If a line in the listing below includes the string "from", pull it out.

## STORED DATA
-- Opening Marker --
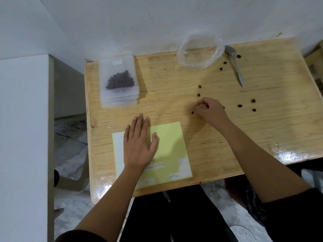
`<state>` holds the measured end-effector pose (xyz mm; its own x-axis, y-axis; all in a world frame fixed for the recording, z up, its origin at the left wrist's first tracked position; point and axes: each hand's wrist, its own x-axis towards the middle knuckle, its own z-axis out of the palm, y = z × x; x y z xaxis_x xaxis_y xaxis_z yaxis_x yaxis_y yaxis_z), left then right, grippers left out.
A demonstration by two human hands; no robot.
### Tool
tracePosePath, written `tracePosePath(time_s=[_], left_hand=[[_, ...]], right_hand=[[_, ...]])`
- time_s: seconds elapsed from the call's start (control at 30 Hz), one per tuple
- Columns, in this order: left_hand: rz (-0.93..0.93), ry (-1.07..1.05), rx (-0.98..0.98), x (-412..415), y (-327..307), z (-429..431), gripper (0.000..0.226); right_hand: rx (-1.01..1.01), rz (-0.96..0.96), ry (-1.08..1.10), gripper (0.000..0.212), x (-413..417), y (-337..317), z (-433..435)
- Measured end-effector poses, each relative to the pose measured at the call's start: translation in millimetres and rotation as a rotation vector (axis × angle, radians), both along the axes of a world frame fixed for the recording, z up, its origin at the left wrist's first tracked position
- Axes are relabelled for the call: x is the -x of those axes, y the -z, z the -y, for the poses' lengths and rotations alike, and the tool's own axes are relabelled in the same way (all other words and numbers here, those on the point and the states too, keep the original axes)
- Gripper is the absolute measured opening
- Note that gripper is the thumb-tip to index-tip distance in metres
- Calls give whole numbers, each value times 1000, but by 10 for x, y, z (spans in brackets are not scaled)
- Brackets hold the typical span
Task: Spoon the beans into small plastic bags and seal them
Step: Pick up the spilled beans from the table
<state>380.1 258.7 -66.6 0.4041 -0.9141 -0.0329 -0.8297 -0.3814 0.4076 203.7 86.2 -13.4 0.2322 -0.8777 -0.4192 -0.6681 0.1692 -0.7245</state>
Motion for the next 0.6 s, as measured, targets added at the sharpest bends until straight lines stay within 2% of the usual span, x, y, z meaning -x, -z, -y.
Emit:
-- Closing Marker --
## RESPONSE TO THIS EXERCISE
- time_s: seconds elapsed from the call's start (control at 30 Hz), one per tuple
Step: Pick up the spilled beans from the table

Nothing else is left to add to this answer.